Come riportato da Artnet, a gestire la cessione è la vedova e collaboratrice storica dell’artista, Andrea Alvin, che dopo anni ha deciso di affidare il fondo a un unico acquirente – privato o istituzionale – con l’obiettivo di preservarne l’integrità e mantenere un racconto coerente della memoria visiva del cinema.

Oltre mille opere, per un mestiere scomparso
L’archivio comprende più di mille pezzi tra poster originali, bozzetti, studi preparatori, illustrazioni e materiali di processo, coprendo un arco temporale che va dagli anni Settanta ai Novanta. È il periodo in cui il manifesto cinematografico illustrato raggiunge uno dei suoi apici espressivi, prima di essere progressivamente sostituito dalla grafica digitale e da strategie di marketing sempre più standardizzate. Negli anni della cosiddetta “rinascita Disney”, Alvin firma anche i poster di The Little Mermaid, Beauty and the Beast e Aladdin, contribuendo a definire l’immaginario di una generazione.
Nato nel 1948 a Hyannis, Massachusetts, Alvin si forma all’Art Center College of Design di Los Angeles e debutta nel 1974 con il poster di Blazing Saddles di Mel Brooks. Da lì in avanti, la sua carriera si intreccia con alcuni dei titoli più rilevanti del cinema commerciale e d’autore americano.

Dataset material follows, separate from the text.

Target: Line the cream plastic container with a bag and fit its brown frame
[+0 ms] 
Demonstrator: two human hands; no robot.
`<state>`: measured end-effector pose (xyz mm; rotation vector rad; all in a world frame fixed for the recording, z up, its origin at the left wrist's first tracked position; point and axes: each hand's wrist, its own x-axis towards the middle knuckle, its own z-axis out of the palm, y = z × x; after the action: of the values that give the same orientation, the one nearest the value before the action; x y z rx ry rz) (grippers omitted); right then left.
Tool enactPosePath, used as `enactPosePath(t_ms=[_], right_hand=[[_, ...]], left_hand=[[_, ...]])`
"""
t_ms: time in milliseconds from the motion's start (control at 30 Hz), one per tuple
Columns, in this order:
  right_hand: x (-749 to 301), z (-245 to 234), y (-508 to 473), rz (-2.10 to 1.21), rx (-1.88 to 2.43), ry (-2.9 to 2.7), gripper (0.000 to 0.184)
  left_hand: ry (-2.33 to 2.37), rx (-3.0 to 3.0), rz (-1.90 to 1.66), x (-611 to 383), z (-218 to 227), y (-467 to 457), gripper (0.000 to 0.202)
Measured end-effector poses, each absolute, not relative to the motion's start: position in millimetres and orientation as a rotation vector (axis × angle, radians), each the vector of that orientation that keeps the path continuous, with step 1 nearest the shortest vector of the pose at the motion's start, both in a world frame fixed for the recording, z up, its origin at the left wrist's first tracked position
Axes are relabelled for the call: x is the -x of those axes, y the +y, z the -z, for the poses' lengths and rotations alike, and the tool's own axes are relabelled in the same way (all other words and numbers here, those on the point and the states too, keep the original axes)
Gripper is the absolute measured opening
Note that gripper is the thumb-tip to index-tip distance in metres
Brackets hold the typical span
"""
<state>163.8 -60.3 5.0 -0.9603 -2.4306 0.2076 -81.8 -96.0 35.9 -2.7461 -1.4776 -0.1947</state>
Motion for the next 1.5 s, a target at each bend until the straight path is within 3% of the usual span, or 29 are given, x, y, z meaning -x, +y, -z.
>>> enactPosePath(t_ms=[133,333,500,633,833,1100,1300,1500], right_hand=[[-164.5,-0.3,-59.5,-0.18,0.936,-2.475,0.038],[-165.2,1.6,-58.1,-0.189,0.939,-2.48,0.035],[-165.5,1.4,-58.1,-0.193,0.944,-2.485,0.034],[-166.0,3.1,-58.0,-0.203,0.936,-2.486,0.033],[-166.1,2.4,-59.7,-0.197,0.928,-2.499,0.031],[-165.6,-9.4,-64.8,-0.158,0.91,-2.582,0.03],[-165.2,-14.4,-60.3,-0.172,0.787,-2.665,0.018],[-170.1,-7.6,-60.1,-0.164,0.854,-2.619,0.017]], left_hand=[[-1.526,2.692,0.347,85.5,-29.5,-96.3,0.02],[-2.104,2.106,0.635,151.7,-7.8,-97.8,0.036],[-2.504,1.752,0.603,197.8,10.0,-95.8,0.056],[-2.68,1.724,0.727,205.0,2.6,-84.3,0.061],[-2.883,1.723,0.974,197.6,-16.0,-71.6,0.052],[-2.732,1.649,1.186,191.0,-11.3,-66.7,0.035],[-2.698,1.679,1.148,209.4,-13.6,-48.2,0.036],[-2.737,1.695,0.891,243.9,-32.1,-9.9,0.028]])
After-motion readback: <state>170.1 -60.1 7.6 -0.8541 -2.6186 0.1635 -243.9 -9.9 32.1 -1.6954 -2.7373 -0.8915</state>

Il suo processo era meticoloso: ideazione, bozzetti, confronto con gli studios, pittura su grande formato, spesso quasi nelle dimensioni finali del manifesto per via dei limiti tecnici di stampa, lettering manuale e un uso virtuosistico dell’aerografo. Alvin applicava strati sottilissimi di colore, quasi acquerellati, per ottenere quell’effetto di “heavy light” – luce intensa e drammatica – che tanto lo affascinava nei film di Steven Spielberg.
Con l’avvento del digitale, questa pratica artigianale è diventata progressivamente marginale. L’archivio rappresenta dunque anche la testimonianza di una tecnica e di un approccio oggi quasi estinti, in un panorama dominato da formule replicabili e adattate ai mercati globali.

Un valore sostanzioso, per una legacy che si riapre
Secondo quanto riferito da Artnet, l’eredità Alvin punta a una cifra sostanziosa per l’intero archivio. Una valutazione sostenuta anche dai risultati d’asta: l’illustrazione originale di E.T. ha raggiunto 394mila dollari da Heritage Auctions nel 2016, mentre opere legate a franchise come Star Wars o Blade Runner superano regolarmente le cinque cifre.
Il mercato dell’illustrazione fantasy e della memorabilia cinematografica è in forte ascesa, inoltre, l’imminente apertura del Lucas Museum of Narrative Art, che già possiede alcune opere di Alvin, segnala un riconoscimento istituzionale crescente per l’arte illustrativa legata al cinema.
Per Andrea Alvin, la vendita segna la fine di una fase di custodia e l’inizio di una nuova circolazione pubblica: «È tempo che questa collezione esca nel mondo». L’auspicio è che venga resa accessibile, permettendo di raccontare non solo i film ma il processo creativo che li ha accompagnati.